Tripp Babbitt is a speaker, blogger and consultant to service industry (private and public).  He is focused on exposing the problems of command and control management and the termination of bad service through application of new thinking . . . systems thinking.  Download free Understanding Your Organization as a System and gain knowledge of systems thinking or contact us about our intervention services at info@newsystemsthinking.com.  Reach him on Twitter at www.twitter.com/TriBabbitt.
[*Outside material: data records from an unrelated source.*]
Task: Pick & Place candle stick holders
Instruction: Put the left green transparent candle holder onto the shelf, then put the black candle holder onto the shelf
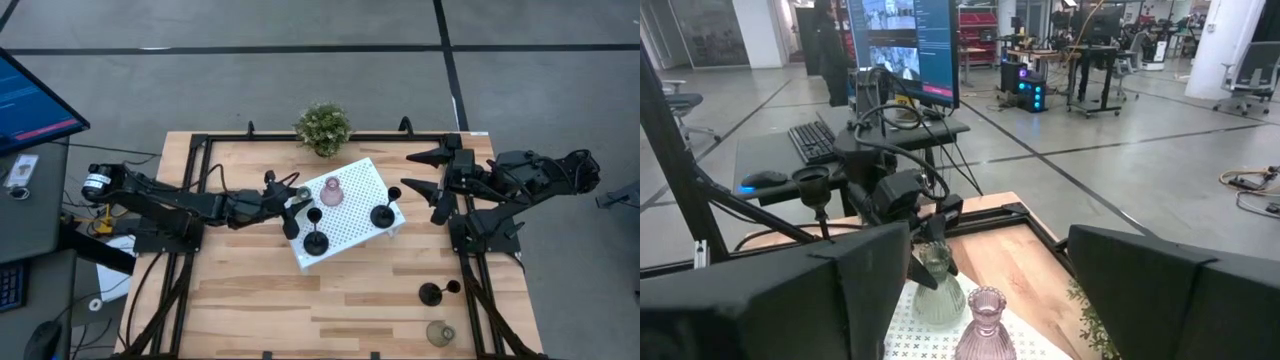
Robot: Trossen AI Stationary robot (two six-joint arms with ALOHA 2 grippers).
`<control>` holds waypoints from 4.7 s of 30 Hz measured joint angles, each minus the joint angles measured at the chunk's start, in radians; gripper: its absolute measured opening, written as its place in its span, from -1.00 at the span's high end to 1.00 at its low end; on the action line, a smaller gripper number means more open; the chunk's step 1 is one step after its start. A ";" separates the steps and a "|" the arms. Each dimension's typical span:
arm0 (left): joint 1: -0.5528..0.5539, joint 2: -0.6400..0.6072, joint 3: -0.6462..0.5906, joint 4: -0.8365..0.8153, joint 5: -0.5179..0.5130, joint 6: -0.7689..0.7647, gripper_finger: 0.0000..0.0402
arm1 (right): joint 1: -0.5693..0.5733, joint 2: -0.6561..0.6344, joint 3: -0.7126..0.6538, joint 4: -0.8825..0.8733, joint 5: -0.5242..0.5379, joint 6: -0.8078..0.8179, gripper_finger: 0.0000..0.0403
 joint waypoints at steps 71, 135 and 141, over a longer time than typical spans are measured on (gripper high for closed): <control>-0.001 -0.041 -0.143 0.188 0.018 -0.012 0.23 | 0.000 0.000 0.000 -0.001 0.000 0.000 -0.31; -0.229 -0.621 -0.054 0.152 0.077 0.026 -0.39 | 0.033 0.407 0.574 -1.129 -0.312 0.754 -0.32; -0.253 -0.619 -0.054 0.149 0.077 0.026 -0.37 | 0.159 0.475 0.523 -1.153 -0.423 0.911 -0.32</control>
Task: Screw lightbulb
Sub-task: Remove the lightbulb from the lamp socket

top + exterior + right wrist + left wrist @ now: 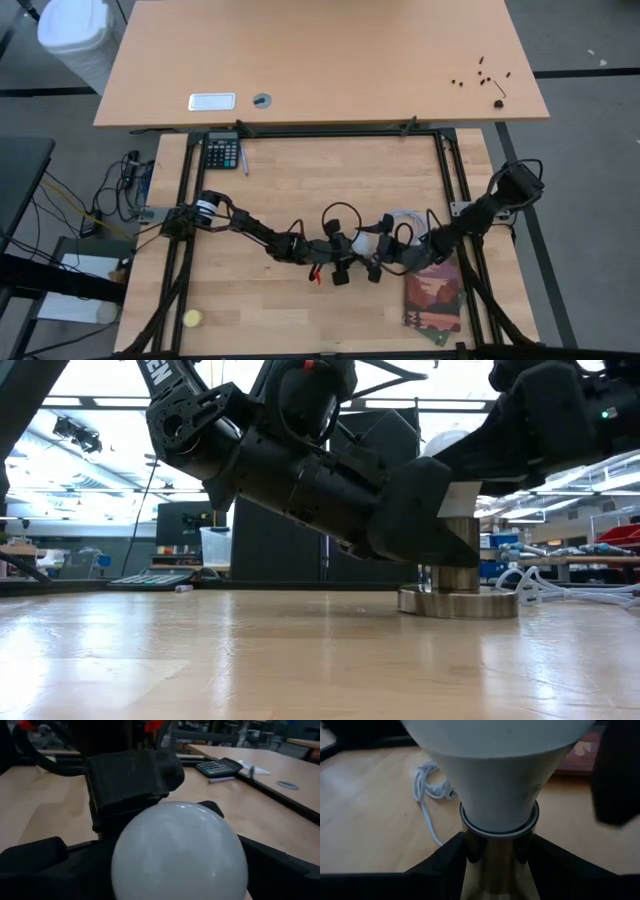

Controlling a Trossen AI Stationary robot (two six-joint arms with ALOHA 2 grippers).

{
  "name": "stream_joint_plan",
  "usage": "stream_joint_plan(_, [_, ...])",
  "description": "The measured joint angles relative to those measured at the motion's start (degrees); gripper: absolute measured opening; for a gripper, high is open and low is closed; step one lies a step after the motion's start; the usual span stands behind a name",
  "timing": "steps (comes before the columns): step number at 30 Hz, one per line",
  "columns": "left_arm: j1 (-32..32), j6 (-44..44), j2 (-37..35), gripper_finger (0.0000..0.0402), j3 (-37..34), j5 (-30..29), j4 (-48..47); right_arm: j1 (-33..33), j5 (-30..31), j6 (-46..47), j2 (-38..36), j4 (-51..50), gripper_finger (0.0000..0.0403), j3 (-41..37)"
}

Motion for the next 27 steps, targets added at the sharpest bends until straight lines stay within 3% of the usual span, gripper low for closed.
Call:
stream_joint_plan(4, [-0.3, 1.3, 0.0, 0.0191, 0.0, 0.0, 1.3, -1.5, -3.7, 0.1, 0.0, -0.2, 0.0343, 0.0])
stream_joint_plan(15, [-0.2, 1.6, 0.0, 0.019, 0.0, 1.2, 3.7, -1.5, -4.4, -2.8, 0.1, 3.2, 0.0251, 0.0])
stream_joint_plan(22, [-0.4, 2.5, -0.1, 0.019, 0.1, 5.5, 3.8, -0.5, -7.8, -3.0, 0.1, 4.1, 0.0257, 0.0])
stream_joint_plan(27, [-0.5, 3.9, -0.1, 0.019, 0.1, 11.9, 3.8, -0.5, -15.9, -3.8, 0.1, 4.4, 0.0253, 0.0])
5 Types of Waste in Government

My counterparts in the UK (Vanguard Consulting Ltd.) identified five types of waste in the public sector.  After review, I had a V-8 moment and said these are the same problems we have here with the US government.

Here are the 5 types:

  1. The costs of people spending time writing specifications.  The massive amount of growth in employment in government has nothing to do with public sector innovation or improvement.  It is all of those people being hired to develop specifications, standards, performance targets, contracts, reporting schedules and other non-value activities that command and control thinkers love.  This stuff is based on opinion and bi-partisan ideology not knowledge.  This is a tremendous source of waste as their is no value in this stuff.
  2. The costs of inspection.  Next comes the inspection for all these specifications.  Checklists and training for inspectors.  This inhibits public sector innovation in favor of compliance.  More and more auditors are hired and now we have auditors to audit the auditors that creates waste and huge costs.  Worse we have auditors dictating methods to workers even though they do not understand the work.
  3. The costs for preparing for inspection.  Schools, agencies, state governments, etc. spend lots of time with copying and preparing reports for the auditors.  More documentation is sought to keep the auditors away.  Consulting on how to pass inspections.  All preparation for inspection is waste.
  4. The costs of the specifications being wrong.  The worse cost is the cost of compliance to specifications which actually results in worse performance.  We get the double whammy . . . bad service and high cost.  The nature of arbitrary and opinion-based requirements and specifications without knowledge increases waste.
  5. The cost of demoralization.  The pass/fail, good/bad nature of inspection in accordance with compliance to specifications can demoralize the worker and the public.  Especially, when they can tell the mandate is making things worse which happens more often that not.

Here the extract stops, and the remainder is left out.